THE TASK – Copy out the full data exactly as given; pictures should not be included.

SOURCE DATA below:

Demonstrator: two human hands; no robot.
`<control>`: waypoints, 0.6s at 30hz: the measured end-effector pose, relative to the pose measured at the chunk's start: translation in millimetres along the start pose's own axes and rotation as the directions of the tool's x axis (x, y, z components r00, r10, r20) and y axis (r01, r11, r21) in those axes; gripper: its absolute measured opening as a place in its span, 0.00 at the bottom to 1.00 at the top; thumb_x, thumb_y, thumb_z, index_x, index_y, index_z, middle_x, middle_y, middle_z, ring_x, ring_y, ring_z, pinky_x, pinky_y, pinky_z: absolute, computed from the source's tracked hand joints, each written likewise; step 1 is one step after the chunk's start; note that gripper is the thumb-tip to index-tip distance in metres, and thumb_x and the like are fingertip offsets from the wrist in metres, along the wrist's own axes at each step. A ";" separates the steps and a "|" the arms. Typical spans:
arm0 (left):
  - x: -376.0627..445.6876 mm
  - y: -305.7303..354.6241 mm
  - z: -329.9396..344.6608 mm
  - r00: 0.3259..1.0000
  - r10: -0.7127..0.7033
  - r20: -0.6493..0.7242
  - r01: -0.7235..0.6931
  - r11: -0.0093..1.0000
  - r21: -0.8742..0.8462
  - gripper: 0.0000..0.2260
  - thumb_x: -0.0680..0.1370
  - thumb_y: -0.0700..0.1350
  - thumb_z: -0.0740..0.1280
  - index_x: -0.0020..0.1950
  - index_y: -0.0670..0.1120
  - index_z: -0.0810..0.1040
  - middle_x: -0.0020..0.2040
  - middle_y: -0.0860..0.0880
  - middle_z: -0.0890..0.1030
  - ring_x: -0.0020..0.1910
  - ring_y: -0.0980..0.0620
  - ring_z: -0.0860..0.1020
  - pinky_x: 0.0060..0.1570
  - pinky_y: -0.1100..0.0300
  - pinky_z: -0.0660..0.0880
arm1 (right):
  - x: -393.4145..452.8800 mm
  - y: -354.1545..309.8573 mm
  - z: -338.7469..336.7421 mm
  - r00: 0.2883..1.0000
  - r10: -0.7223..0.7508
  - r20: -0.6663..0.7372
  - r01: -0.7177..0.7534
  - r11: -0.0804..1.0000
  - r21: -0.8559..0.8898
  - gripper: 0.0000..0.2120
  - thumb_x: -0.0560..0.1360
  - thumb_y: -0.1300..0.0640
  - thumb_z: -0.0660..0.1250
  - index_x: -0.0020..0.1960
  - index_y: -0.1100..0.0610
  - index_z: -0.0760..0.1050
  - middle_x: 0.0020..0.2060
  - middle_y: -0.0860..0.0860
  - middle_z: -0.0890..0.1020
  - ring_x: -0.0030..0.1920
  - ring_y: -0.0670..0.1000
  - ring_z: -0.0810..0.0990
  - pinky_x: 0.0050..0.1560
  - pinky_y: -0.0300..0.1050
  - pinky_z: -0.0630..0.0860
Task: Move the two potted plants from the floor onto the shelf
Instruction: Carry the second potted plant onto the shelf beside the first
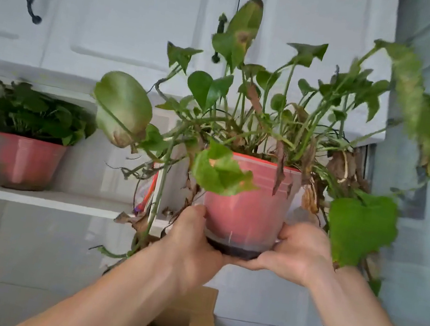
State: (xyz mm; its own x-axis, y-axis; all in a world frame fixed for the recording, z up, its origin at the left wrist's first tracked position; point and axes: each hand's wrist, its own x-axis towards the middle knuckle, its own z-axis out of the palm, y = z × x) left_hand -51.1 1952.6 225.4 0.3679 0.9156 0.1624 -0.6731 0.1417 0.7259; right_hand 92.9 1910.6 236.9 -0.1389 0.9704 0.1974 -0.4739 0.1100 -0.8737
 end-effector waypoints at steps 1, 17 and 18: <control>1.7 -0.8 -4.8 1.000 0.001 -0.009 -0.001 1.000 -0.028 0.22 0.83 0.48 0.49 0.64 0.38 0.76 0.59 0.31 0.80 0.55 0.31 0.80 0.45 0.36 0.79 | 3.6 3.4 2.6 1.000 0.017 0.009 -0.017 1.000 0.014 0.15 0.81 0.61 0.52 0.48 0.69 0.73 0.48 0.62 0.75 0.69 0.65 0.67 0.68 0.57 0.59; 16.1 11.7 -13.2 0.973 0.185 -0.138 -0.181 0.983 0.043 0.19 0.82 0.57 0.57 0.62 0.44 0.75 0.58 0.39 0.81 0.56 0.40 0.80 0.58 0.45 0.78 | 65.1 -6.9 16.0 0.970 0.204 -0.134 -0.190 0.976 0.108 0.18 0.83 0.54 0.50 0.46 0.64 0.73 0.69 0.62 0.72 0.72 0.68 0.64 0.74 0.68 0.47; 15.4 12.8 -11.1 0.973 0.190 -0.135 -0.188 0.982 0.024 0.18 0.82 0.57 0.58 0.60 0.44 0.76 0.57 0.39 0.81 0.56 0.40 0.81 0.58 0.44 0.78 | 65.7 -7.5 18.3 0.971 0.184 -0.154 -0.171 0.981 0.093 0.17 0.83 0.55 0.49 0.45 0.61 0.73 0.65 0.61 0.76 0.69 0.68 0.68 0.73 0.68 0.51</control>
State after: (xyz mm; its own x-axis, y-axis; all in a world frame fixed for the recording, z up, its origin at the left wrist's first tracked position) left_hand -61.1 1972.6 229.8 0.1437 0.9680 0.2059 -0.7144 -0.0425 0.6984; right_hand 71.4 1969.6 264.6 -0.0876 0.9954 -0.0376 -0.5221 -0.0780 -0.8493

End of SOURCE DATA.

EXERCISE SOLUTION –
Demonstrator: two human hands; no robot.
`<control>`: waypoints, 0.6s at 30hz: the measured end-effector pose, relative to the pose measured at the chunk's start: translation in millimetres along the start pose's own axes and rotation as the directions of the tool's x axis (x, y, z components r00, r10, r20) and y axis (r01, r11, r21) in those axes; gripper: its absolute measured opening as a place in its span, 0.00 at the bottom to 1.00 at the top; thumb_x, thumb_y, thumb_z, index_x, index_y, index_z, middle_x, middle_y, middle_z, ring_x, ring_y, ring_z, pinky_x, pinky_y, pinky_z: absolute, computed from the source's tracked hand joints, each written likewise; step 1 is one step after the chunk's start; note that gripper is the thumb-tip to index-tip distance in metres, and thumb_x and the like are fingertip offsets from the wrist in metres, along the wrist's own axes at each step. A ";" separates the steps and a "|" the arms. Typical spans:
arm0 (left):
  - x: -376.0627..445.6876 mm
  - y: -305.7303..354.6241 mm
  - z: -329.9396..344.6608 mm
  - r00: 0.3259..1.0000
  - r10: -0.7127..0.7033
  - r20: -0.6493..0.7242
  - r01: -0.7235..0.6931
  - r11: -0.0093..1.0000
  - r21: -0.8742..0.8462
  - gripper: 0.0000..0.2260
  - thumb_x: -0.0680..0.1370
  - thumb_y: -0.0700..0.1350
  - thumb_z: -0.0740..0.1280
  - index_x: -0.0020..0.1950
  - index_y: -0.0670..0.1120
  - index_z: -0.0810..0.1040
  - middle_x: -0.0020..0.2040
  - middle_y: -0.0860..0.0880
  - middle_z: -0.0890..0.1030
  - ring_x: -0.0020..0.1910
  - ring_y: -0.0980..0.0620
  - ring_z: -0.0860..0.1020
  - pinky_x: 0.0060..0.1570
  - pinky_y: -0.1100..0.0300
  - pinky_z: -0.0660..0.0880
arm1 (right):
  - x: -393.4145..452.8800 mm
  - y: -354.1545..309.8573 mm
  - z: -338.7469..336.7421 mm
  - r00: 0.2883..1.0000
  - r10: -0.7223..0.7508
  - r20: -0.6663..0.7372
  - r01: -0.7177..0.7534
  - r11: -0.0804..1.0000
  - r21: -0.8559..0.8898
  - gripper: 0.0000..0.2120
  - thumb_x: -0.0560..0.1360
  - thumb_y: -0.1300..0.0640
  - thumb_z: -0.0660..0.1250
  - index_x: -0.0020..0.1960
  - index_y: -0.1100..0.0610
  - index_z: -0.0760..0.1050
  - middle_x: 0.0020..0.2060
  - middle_y: -0.0860..0.0860
  - middle_z: -0.0890..0.1020
  - ring_x: -0.0030..0.1920
  - ring_y: -0.0670..0.1000
  - ring_z: -0.0810..0.0990
  - pinky_x: 0.0050..0.1560
  - pinky_y: -0.0300..0.1050
  - pinky_z: -0.0630..0.0860
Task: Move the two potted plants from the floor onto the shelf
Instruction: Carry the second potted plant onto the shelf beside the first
State: (xyz mm; its own x-axis, y-axis; all in a world frame fixed for the recording, z up, its origin at the left wrist's first tracked position; point and axes: each hand's wrist, its own x-axis towards the middle knuckle, its own z-axis out of the palm, y = z × x) left_hand -51.1 1952.6 225.4 0.3679 0.9156 0.1624 -0.6731 0.1417 0.7259; right_hand 92.9 1910.6 236.9 -0.1389 0.9704 0.1974 -0.4739 0.1100 -0.8737
 end-effector waypoints at steps 1, 17 and 18: <control>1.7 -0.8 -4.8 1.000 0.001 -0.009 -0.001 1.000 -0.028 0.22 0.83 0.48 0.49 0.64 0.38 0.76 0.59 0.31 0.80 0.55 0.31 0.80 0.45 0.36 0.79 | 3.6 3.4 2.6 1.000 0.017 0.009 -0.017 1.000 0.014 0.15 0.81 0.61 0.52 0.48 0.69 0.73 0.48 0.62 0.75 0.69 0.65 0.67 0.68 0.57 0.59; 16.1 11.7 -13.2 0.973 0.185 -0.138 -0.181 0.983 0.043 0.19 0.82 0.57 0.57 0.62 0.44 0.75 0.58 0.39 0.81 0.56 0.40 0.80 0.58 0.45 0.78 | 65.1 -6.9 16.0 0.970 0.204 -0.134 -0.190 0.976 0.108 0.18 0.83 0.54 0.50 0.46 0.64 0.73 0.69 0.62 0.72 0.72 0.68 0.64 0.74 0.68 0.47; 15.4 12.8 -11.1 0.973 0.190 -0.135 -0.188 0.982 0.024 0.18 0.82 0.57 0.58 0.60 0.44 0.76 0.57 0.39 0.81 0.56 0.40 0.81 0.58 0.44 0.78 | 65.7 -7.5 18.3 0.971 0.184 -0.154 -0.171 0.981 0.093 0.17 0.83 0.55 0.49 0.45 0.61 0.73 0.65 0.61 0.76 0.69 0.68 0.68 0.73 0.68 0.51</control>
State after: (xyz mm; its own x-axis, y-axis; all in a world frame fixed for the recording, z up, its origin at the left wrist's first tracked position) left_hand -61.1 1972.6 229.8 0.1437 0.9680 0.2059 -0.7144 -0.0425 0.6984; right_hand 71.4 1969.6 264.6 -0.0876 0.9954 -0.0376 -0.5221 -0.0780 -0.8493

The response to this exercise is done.